→ **What is needed**
Copy out the lines of the records below, and only those lines, from the one with "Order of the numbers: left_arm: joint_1" through the one with "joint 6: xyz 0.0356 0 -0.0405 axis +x", exactly as they appear.

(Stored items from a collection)
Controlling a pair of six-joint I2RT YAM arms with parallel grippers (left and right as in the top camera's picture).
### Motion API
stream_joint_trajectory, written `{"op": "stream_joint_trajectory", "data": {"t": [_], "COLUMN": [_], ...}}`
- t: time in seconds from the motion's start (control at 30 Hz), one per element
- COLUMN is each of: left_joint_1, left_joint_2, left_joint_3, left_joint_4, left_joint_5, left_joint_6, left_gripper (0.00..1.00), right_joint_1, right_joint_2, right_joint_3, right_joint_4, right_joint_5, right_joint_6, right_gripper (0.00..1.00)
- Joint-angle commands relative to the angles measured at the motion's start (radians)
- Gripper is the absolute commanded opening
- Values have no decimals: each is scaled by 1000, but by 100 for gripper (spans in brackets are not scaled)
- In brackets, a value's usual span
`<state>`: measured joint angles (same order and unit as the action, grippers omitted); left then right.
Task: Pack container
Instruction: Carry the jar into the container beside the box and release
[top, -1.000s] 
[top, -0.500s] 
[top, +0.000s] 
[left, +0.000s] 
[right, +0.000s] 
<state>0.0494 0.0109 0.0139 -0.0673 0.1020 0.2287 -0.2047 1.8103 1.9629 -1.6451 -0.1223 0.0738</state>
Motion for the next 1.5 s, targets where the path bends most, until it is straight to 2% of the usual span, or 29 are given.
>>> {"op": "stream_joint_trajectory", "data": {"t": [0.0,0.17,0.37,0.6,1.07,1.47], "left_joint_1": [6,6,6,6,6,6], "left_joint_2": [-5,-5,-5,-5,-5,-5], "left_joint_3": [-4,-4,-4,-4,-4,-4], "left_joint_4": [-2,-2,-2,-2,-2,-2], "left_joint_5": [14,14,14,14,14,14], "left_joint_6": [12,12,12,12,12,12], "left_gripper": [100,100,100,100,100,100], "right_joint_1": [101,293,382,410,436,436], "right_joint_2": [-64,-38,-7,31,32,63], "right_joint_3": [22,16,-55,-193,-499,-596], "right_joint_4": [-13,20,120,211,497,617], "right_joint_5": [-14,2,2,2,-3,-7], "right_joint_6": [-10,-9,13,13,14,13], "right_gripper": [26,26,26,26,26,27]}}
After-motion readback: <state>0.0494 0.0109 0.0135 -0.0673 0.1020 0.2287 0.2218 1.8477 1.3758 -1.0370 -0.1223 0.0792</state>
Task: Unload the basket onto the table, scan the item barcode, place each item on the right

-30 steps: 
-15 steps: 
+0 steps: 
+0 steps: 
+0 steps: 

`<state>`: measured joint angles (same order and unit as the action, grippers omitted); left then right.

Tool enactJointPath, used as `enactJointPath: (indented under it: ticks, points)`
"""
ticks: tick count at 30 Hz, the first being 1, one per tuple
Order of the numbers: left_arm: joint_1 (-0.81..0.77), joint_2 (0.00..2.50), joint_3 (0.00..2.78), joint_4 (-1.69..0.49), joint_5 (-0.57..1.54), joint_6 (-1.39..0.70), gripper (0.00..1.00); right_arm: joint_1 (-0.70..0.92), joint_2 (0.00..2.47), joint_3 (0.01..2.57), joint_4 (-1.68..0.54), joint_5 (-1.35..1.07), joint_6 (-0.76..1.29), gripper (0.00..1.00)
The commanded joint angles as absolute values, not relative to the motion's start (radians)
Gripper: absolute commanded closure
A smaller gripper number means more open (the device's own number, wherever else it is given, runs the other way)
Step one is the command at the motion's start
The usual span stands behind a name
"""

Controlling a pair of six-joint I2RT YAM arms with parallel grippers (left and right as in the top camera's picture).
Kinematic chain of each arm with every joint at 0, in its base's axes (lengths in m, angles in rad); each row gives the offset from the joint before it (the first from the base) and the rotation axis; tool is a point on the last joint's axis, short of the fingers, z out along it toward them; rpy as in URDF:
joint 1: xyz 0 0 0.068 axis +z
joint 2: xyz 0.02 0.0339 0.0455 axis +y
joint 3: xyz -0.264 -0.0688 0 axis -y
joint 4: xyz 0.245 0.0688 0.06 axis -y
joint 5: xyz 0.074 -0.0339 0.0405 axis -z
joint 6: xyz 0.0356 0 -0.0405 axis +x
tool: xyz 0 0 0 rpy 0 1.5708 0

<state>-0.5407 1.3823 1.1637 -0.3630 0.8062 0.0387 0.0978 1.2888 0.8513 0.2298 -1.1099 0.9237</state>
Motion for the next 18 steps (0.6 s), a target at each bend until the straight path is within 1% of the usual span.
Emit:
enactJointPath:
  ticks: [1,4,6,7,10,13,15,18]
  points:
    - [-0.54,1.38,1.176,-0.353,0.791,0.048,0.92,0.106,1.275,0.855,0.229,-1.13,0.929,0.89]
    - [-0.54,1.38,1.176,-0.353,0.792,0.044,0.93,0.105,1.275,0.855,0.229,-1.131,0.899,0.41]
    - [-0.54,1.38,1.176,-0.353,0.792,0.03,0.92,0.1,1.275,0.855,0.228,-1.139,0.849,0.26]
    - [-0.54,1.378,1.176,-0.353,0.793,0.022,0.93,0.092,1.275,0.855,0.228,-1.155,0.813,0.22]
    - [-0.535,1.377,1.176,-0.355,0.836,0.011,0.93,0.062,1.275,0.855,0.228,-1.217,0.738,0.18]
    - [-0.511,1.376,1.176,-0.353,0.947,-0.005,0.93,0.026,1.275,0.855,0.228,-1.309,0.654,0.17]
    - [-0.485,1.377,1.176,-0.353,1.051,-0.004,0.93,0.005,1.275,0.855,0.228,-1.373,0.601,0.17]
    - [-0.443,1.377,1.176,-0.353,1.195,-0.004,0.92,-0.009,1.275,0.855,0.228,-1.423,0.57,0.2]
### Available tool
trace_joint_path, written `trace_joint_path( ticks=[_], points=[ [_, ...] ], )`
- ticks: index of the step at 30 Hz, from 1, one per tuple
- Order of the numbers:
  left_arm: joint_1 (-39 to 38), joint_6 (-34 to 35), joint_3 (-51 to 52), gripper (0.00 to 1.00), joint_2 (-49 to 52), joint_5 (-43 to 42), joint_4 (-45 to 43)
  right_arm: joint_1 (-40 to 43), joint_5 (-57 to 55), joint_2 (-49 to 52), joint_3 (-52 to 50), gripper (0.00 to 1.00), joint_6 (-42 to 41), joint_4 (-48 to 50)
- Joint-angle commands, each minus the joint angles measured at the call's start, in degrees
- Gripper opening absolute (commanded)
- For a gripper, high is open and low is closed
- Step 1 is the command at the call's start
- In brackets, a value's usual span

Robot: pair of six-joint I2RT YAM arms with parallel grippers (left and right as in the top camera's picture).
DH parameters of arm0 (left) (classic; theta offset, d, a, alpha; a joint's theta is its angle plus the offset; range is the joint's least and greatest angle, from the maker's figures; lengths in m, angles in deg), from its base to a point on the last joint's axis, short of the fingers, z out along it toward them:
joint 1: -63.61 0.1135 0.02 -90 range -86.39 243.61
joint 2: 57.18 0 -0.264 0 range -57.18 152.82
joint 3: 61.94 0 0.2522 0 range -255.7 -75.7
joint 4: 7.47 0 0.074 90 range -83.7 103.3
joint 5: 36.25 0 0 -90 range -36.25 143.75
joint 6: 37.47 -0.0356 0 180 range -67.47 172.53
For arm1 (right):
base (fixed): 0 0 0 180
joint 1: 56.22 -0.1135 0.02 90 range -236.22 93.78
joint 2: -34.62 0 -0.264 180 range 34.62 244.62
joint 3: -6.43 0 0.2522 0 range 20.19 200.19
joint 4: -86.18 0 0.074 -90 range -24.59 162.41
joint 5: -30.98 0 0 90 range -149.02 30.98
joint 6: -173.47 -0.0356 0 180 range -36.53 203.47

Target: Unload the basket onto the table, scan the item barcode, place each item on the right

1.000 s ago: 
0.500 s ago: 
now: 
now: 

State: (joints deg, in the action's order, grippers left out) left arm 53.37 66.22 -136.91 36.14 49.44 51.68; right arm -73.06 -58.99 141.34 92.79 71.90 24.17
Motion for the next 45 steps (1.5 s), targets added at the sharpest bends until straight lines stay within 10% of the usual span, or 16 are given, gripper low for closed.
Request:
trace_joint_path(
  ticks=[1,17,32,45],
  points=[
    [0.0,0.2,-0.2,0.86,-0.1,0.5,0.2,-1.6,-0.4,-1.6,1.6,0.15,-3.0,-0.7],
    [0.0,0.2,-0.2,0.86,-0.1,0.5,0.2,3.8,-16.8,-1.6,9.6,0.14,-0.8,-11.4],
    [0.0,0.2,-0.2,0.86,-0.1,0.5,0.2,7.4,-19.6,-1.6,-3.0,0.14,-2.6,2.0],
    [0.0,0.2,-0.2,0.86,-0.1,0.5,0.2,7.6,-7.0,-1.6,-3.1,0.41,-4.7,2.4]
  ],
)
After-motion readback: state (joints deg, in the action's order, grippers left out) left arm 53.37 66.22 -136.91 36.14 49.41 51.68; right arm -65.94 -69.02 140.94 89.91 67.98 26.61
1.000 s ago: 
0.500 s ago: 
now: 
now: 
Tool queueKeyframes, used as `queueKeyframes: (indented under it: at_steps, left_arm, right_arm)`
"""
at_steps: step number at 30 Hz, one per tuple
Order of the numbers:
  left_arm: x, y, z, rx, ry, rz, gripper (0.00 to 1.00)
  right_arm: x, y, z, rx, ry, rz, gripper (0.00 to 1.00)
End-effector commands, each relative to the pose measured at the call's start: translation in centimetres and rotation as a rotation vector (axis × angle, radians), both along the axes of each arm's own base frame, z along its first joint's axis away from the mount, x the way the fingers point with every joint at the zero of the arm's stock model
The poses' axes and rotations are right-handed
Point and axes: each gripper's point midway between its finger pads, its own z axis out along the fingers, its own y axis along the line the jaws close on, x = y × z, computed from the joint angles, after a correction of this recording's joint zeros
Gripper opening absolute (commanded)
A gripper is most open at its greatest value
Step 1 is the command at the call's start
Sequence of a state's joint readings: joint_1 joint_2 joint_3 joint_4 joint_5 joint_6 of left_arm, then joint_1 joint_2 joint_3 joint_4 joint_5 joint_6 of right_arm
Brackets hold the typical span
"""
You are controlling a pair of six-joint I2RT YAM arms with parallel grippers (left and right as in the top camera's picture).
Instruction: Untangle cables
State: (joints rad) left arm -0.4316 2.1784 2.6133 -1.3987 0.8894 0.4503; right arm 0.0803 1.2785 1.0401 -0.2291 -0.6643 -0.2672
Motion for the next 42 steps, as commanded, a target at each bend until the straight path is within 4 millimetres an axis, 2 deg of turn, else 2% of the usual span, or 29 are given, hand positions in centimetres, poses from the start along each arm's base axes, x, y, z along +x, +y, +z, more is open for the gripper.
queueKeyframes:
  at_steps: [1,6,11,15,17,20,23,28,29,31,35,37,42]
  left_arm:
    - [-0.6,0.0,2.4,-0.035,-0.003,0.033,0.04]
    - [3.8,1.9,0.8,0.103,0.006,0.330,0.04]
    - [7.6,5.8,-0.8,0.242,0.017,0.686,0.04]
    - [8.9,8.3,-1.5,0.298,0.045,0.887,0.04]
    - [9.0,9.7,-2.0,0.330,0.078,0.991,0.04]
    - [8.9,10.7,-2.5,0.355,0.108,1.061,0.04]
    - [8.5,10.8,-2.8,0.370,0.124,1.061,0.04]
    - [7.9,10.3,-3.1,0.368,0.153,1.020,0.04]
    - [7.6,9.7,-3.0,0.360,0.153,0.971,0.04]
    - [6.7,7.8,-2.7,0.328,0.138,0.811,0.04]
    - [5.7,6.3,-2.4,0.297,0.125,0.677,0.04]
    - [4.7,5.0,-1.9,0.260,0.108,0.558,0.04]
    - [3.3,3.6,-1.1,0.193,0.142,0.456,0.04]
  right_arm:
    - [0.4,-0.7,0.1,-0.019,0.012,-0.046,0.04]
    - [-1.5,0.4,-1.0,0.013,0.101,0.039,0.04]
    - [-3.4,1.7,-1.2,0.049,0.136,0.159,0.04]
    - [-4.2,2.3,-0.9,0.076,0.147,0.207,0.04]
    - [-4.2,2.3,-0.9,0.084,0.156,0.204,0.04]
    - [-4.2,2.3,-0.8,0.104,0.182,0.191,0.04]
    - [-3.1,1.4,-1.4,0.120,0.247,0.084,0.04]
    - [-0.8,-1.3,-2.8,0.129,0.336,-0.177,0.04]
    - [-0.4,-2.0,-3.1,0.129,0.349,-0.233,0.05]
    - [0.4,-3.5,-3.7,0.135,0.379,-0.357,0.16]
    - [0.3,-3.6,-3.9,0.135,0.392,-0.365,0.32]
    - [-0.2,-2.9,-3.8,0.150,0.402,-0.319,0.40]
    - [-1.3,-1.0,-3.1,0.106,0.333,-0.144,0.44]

→ **Response area**
Order of the numbers: left_arm: joint_1 (-0.81..0.77), joint_2 (0.00..2.50), joint_3 (0.00..2.78), joint_4 (-1.69..0.49), joint_5 (-0.57..1.54), joint_6 (-1.39..0.70), gripper (0.00..1.00); right_arm: joint_1 (-0.70..0.92), joint_2 (0.00..2.47), joint_3 (0.01..2.57), joint_4 (-1.68..0.54), joint_5 (-1.35..1.07), joint_6 (-0.76..1.29), gripper (0.00..1.00)
The commanded joint angles as absolute values, not relative to the motion's start (radians)
Gripper: absolute commanded closure
A smaller gripper number means more open (the device's own number, wherever else it is given, runs the other way)
Step one is the command at the motion's start
The usual span stands behind a name
"""

Controlling a pair of six-joint I2RT YAM arms with parallel grippers (left and right as in the top camera's picture).
Kinematic chain of each arm with every joint at 0, in its base's axes (lengths in m, angles in rad); each row gives the offset from the joint before it (the first from the base) and the rotation axis; tool is a point on the last joint's axis, short of the fingers, z out along it toward them; rpy as in URDF:
joint 1: xyz 0 0 0.068 axis +z
joint 2: xyz 0.02 0.0339 0.0455 axis +y
joint 3: xyz -0.264 -0.0688 0 axis -y
joint 4: xyz 0.245 0.0688 0.06 axis -y
joint 5: xyz 0.074 -0.0339 0.0405 axis -z
joint 6: xyz 0.0356 0 -0.0405 axis +x

Nothing else is needed to complete the exercise.